Él había convencido a las dos chicas para ir a verlo (estaba realmente emocionado con el tema) y a mí no me supuso mucho sacrificio, antes de cenar y/o ducharme, hacer 20 minutos de cola y pagar los 15 ? que costaba la entrada (ya podía ser bueno bueno) que de hecho fue una suerte conseguir ya que 15 minutos más tarde se habían agotado.

El escenario era muy bonito (la mayor parte del mismo estaba formado por los propios edificios de la plaza, incluida la Iglesia). Al volver al albergue mis amigos me obsequiaron con una gran cena: un plato de lentejas calientes que sabían a gloria.

Por cierto, en la entrada del albergue (al más puro estilo Hall-of-Fame) había un par de botas (o dos amasijos de barro seco bajo los cuales decían que había unas botas) de un hombre, con auténtica FE de hierro, que al llegar a Obanos había decidido seguir descalzo el Camino.

La verdad es que casi a diario encontramos al menos un par de botas abandonadas en algún hito de los que marcan el Camino. No sé si todas serán de gente que decide seguir descalza...

Después de cenar fuimos corriendo a coger sitio para el espectáculo (había más de 800 personas de público) y lo demás fue muy especial para los cuatro únicos peregrinos que estábamos ese día entre el público.

Cautivador... antes de que empezara hablamos un poco con una señora que estaba sentada junto a nosotros y se sorprendió en sobremanera al descubrir que éramos una francesa, una brasileña, un asturiano y un catalán, que hacíamos el Camino y que no hacía ni 24 horas que nos conocíamos!!

La historia empezaba con un grupo de peregrinos modernos que llegaban a la Plaza Mayor de Obanos con todo el equipo: mochilas, vieiras, bordones... y uno iba leyendo la típica parrafada que pone sobre cada pueblo en las guías. ¡Éramos nosotros! (aún me emociono al recordarlo). Entonces aparecía el alcalde y se ofrecía a explicarles la historia más importante del pueblo: la historia de Santa Felicia y San Guillermo.

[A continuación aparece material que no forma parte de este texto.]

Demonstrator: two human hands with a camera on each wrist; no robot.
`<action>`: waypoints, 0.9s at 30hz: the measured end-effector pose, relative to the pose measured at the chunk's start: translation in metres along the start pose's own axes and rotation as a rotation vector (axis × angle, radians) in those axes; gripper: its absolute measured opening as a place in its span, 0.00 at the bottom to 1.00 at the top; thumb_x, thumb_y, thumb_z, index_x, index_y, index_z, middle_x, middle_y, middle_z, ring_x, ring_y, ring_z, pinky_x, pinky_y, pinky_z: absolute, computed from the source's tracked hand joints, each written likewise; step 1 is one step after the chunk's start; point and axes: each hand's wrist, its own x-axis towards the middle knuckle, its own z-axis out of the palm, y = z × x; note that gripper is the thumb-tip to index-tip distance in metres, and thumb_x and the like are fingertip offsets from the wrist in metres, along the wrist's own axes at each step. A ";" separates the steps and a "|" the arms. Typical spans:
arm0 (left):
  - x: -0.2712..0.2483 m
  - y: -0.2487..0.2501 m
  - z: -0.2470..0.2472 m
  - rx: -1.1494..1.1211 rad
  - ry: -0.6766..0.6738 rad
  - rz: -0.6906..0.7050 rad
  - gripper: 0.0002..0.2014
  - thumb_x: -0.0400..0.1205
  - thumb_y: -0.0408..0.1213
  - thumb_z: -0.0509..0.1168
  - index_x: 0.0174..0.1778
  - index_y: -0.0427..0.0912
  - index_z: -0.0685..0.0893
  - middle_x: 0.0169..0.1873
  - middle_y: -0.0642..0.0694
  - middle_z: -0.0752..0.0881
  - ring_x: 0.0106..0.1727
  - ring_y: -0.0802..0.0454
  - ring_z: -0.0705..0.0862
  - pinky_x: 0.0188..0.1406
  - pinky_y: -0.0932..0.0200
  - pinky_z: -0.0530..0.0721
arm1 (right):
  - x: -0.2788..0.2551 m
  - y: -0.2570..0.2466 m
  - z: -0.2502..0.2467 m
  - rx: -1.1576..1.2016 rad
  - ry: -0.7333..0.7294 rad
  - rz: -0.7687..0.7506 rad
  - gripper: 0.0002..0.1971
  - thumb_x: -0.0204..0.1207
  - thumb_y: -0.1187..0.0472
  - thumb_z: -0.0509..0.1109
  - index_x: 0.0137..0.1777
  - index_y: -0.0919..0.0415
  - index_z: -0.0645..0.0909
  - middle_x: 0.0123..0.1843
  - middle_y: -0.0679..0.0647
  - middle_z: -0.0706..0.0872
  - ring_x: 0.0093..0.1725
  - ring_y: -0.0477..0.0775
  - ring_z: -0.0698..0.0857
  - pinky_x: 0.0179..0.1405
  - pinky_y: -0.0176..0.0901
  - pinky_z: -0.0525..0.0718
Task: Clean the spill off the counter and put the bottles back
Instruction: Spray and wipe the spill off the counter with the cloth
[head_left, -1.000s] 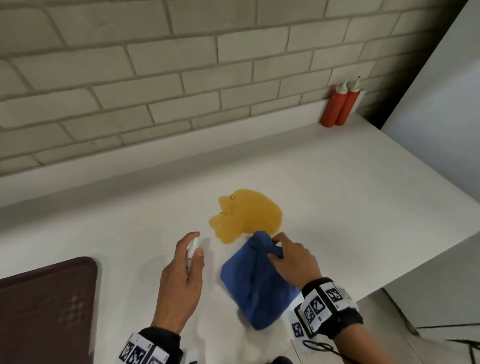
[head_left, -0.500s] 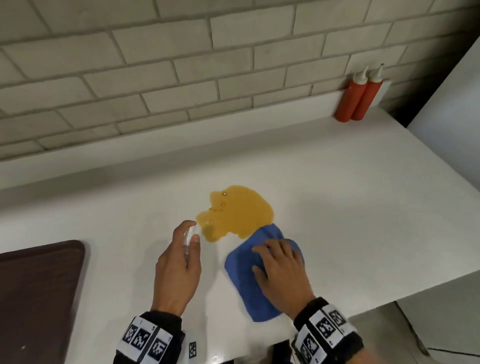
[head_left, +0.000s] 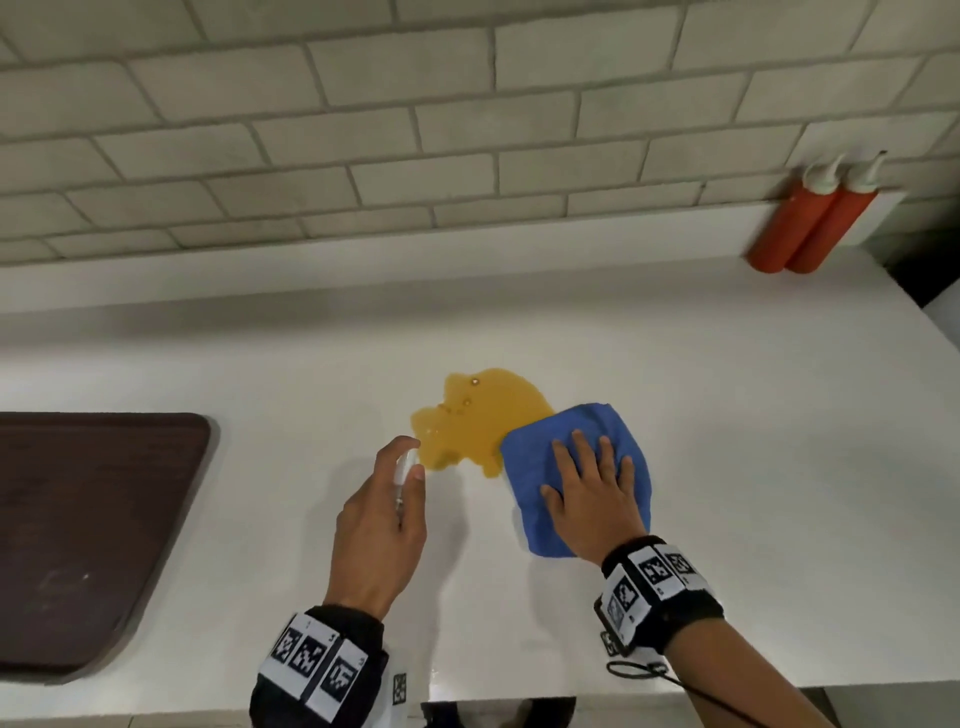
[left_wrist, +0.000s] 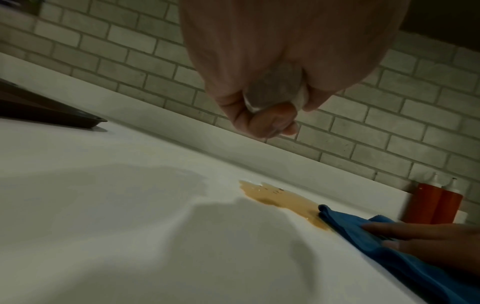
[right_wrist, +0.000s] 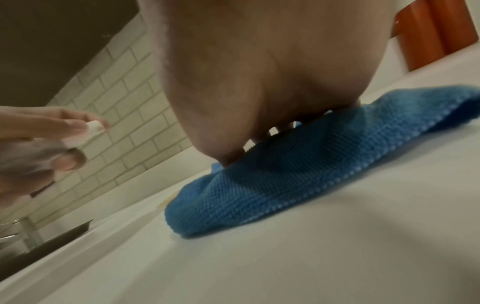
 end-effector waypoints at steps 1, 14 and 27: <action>0.001 0.000 0.000 0.010 0.006 -0.001 0.13 0.90 0.47 0.55 0.70 0.59 0.74 0.23 0.54 0.77 0.26 0.58 0.79 0.30 0.66 0.72 | 0.008 0.002 -0.004 -0.006 -0.008 -0.010 0.38 0.78 0.38 0.41 0.82 0.57 0.65 0.84 0.61 0.64 0.81 0.73 0.62 0.75 0.76 0.61; 0.008 -0.019 -0.017 -0.023 0.041 -0.032 0.15 0.90 0.46 0.55 0.72 0.60 0.74 0.22 0.53 0.76 0.26 0.53 0.80 0.33 0.55 0.78 | 0.101 -0.034 -0.042 -0.036 -0.141 -0.028 0.33 0.86 0.42 0.42 0.86 0.53 0.36 0.87 0.54 0.34 0.85 0.66 0.35 0.81 0.71 0.38; 0.025 -0.054 -0.046 -0.102 0.019 -0.030 0.14 0.89 0.48 0.55 0.71 0.64 0.73 0.25 0.45 0.82 0.27 0.52 0.82 0.33 0.55 0.81 | 0.025 -0.045 -0.003 -0.060 -0.116 -0.019 0.40 0.82 0.37 0.30 0.81 0.55 0.69 0.82 0.57 0.69 0.78 0.69 0.72 0.70 0.74 0.70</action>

A estas alturas (apenas 3 minutos) creo que todos nosotros ya estábamos encantados con el espectáculo. Conscientes de que las casualidades del Camino nos habían llevado allí, disfrutamos como nadie (la chica francesa se marchó en el descanso porque no entedía nada. Bueno, ella dijo que estaba cansada pero aparte de eso, no se estaba enterando de nada.

El de Bruselas traducía de vez en cuando pero hablaban mucho y era difícil). Los demás aguantamos como campeones aunque estábamos agotados. Temperatura perfecta, luna llena, una historia casi hecha especialmente para nosotros... genial.

El despliegue de medios era asombroso: fuegos artificiales acordes con la voz de la narradora (asustando al público y, a la vez, maravillándonos), iluminación espectácular (incluso en algún momento se iluminaban las vidrieras de la Iglesia desde el interior), humo, caballos, efectos de humo... y unos 80 obaneses actuando.

Todo acabó a las 00:30 y nos fuimos a dormir con una sonrisa enorme a pesar de que no podíamos ni con nuestra alma.

Lo más curioso es que los otros cinco peregrinos que estaban en el albergue y no asistieron a la representación tampoco pudieron dormir porque el albergue formaba parte de una de las paredes de la plaza mayor.

Al día siguiente, pese a haber dormido apenas 5 horitas, al menos yo, salí con un nuevo acopio de energías.